Task prompt:
Output every line of the material exactly, omitting images.

Provided material:
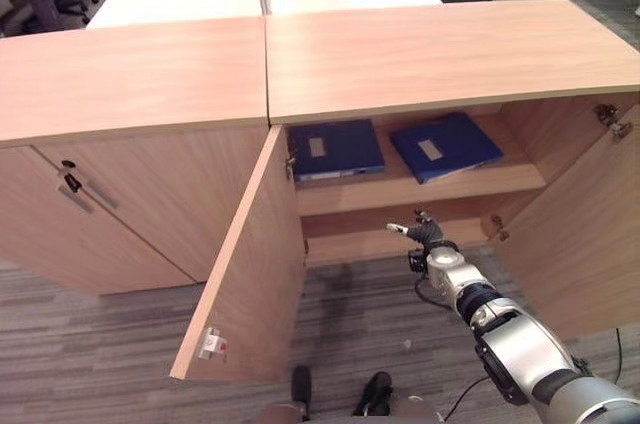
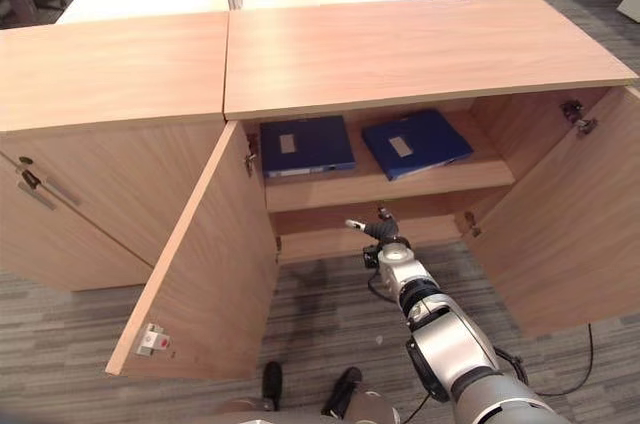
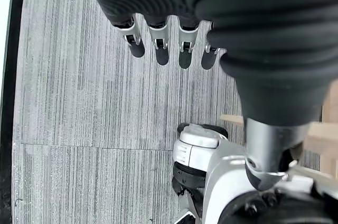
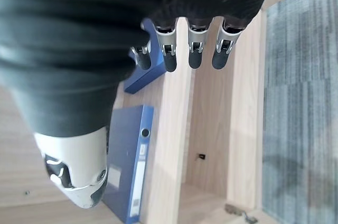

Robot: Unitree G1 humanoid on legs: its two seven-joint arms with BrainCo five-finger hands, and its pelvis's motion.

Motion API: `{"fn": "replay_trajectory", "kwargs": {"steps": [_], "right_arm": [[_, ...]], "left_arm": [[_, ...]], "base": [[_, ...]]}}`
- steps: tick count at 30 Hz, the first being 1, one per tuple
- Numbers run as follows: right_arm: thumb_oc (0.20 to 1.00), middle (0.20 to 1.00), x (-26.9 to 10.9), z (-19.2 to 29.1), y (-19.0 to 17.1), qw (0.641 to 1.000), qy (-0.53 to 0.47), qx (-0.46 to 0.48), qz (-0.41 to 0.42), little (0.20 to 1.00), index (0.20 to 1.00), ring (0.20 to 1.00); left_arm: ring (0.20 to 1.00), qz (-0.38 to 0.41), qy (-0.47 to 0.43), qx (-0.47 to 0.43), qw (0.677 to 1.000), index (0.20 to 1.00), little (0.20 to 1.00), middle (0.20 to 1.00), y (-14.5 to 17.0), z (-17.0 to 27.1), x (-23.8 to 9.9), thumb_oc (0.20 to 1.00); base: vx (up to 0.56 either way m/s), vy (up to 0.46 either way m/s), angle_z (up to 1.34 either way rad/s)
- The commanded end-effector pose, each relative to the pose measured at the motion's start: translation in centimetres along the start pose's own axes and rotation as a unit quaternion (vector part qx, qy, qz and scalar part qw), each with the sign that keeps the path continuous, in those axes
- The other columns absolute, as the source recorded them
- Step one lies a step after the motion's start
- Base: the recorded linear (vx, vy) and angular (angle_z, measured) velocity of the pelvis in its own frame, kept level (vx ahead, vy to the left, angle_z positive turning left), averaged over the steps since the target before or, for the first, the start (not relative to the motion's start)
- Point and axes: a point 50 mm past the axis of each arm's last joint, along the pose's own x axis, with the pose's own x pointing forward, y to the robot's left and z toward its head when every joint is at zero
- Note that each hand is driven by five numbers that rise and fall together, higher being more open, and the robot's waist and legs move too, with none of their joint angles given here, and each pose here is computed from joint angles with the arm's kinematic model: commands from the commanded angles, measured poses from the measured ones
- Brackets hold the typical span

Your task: Put the empty folder in the office cabinet

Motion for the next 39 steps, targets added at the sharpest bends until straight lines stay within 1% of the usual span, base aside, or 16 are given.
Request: {"fn": "replay_trajectory", "kwargs": {"steps": [1, 13, 19, 25, 28, 33, 39], "right_arm": [[1.0, 1.0, 0.1, 2.3, 0.8, 0.999, -0.047, 0.001, 0.012, 1.0, 1.0, 1.0], [1.0, 1.0, -0.2, 0.5, 1.7, 0.999, -0.023, 0.002, 0.026, 1.0, 1.0, 1.0], [1.0, 1.0, -0.3, -0.8, 1.5, 1.0, -0.002, -0.012, 0.025, 1.0, 1.0, 1.0], [1.0, 1.0, -0.6, -3.2, 0.9, 0.999, 0.033, -0.032, 0.019, 1.0, 1.0, 1.0], [1.0, 1.0, -1.0, -5.2, -0.1, 0.997, 0.06, -0.038, 0.011, 1.0, 1.0, 1.0], [1.0, 1.0, -1.1, -5.7, 0.1, 0.997, 0.068, -0.028, 0.016, 1.0, 1.0, 1.0], [1.0, 1.0, -1.3, -6.3, 0.4, 0.997, 0.08, -0.012, 0.017, 1.0, 1.0, 1.0]], "left_arm": [[1.0, 0.019, 0.018, 0.007, 1.0, 1.0, 1.0, 1.0, 0.4, -0.7, 0.1, 1.0], [1.0, 0.031, 0.016, 0.012, 0.999, 1.0, 1.0, 1.0, 0.2, -0.1, 0.4, 1.0], [1.0, 0.035, 0.006, 0.007, 0.999, 1.0, 1.0, 1.0, 0.0, 0.7, 0.5, 1.0], [1.0, 0.034, 0.012, -0.002, 0.999, 1.0, 1.0, 1.0, -0.6, 0.7, 0.6, 1.0], [1.0, 0.031, 0.024, -0.002, 0.999, 1.0, 1.0, 1.0, -0.9, 0.1, 0.6, 1.0], [1.0, 0.032, 0.016, -0.011, 0.999, 1.0, 1.0, 1.0, -1.0, 0.8, 0.7, 1.0], [1.0, 0.034, 0.015, 0.007, 0.999, 1.0, 1.0, 1.0, -0.6, 1.3, 0.8, 1.0]], "base": [[0.0, 0.0, 0.0], [0.0, 0.0, 0.0], [0.0, -0.025, 0.03], [0.05, -0.031, 0.01], [0.05, 0.116, -0.01], [-0.03, 0.165, 0.09], [0.02, 0.132, -0.01]]}}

Output for this exercise:
Robot: Unitree G1 humanoid on legs: its two seven-joint arms with BrainCo five-finger hands, and its pelvis's motion.

Motion API: `{"fn": "replay_trajectory", "kwargs": {"steps": [_], "right_arm": [[_, ...]], "left_arm": [[_, ...]], "base": [[_, ...]]}}`
- steps: tick count at 30 Hz, the first being 1, one per tuple
- Numbers run as follows: right_arm: thumb_oc (0.20 to 1.00), middle (0.20 to 1.00), x (-26.9 to 10.9), z (-19.2 to 29.1), y (-19.0 to 17.1), qw (0.641 to 1.000), qy (-0.53 to 0.47), qx (-0.46 to 0.48), qz (-0.41 to 0.42), little (0.20 to 1.00), index (0.20 to 1.00), ring (0.20 to 1.00); left_arm: ring (0.20 to 1.00), qz (-0.38 to 0.41), qy (-0.47 to 0.43), qx (-0.47 to 0.43), qw (0.677 to 1.000), index (0.20 to 1.00), little (0.20 to 1.00), middle (0.20 to 1.00), y (-14.5 to 17.0), z (-17.0 to 27.1), x (-23.8 to 9.9), thumb_oc (0.20 to 1.00); base: vx (up to 0.56 either way m/s), vy (up to 0.46 either way m/s), angle_z (up to 1.34 either way rad/s)
- The commanded end-effector pose, each relative to the pose measured at the motion's start: translation in centimetres along the start pose's own axes and rotation as a unit quaternion (vector part qx, qy, qz and scalar part qw), each with the sign that keeps the path continuous, in those axes
- The other columns absolute, as the source recorded them
- Step one lies a step after the motion's start
- Base: the recorded linear (vx, vy) and angular (angle_z, measured) velocity of the pelvis in its own frame, kept level (vx ahead, vy to the left, angle_z positive turning left), averaged over the steps since the target before or, for the first, the start (not relative to the motion's start)
- Point and axes: a point 50 mm past the axis of each arm's last joint, along the pose's own x axis, with the pose's own x pointing forward, y to the robot's left and z toward its head when every joint is at zero
- Note that each hand is driven by five numbers that rise and fall together, higher being more open, and the robot's waist and legs move too, with none of their joint angles given here, and each pose here is computed from joint angles with the arm's kinematic model: commands from the commanded angles, measured poses from the measured ones
- Brackets hold the typical span

Your task: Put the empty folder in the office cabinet

Motion for the next 39 steps, targets added at the sharpest bends until straight lines stay within 1% of the usual span, base aside, or 16 are given.
Request: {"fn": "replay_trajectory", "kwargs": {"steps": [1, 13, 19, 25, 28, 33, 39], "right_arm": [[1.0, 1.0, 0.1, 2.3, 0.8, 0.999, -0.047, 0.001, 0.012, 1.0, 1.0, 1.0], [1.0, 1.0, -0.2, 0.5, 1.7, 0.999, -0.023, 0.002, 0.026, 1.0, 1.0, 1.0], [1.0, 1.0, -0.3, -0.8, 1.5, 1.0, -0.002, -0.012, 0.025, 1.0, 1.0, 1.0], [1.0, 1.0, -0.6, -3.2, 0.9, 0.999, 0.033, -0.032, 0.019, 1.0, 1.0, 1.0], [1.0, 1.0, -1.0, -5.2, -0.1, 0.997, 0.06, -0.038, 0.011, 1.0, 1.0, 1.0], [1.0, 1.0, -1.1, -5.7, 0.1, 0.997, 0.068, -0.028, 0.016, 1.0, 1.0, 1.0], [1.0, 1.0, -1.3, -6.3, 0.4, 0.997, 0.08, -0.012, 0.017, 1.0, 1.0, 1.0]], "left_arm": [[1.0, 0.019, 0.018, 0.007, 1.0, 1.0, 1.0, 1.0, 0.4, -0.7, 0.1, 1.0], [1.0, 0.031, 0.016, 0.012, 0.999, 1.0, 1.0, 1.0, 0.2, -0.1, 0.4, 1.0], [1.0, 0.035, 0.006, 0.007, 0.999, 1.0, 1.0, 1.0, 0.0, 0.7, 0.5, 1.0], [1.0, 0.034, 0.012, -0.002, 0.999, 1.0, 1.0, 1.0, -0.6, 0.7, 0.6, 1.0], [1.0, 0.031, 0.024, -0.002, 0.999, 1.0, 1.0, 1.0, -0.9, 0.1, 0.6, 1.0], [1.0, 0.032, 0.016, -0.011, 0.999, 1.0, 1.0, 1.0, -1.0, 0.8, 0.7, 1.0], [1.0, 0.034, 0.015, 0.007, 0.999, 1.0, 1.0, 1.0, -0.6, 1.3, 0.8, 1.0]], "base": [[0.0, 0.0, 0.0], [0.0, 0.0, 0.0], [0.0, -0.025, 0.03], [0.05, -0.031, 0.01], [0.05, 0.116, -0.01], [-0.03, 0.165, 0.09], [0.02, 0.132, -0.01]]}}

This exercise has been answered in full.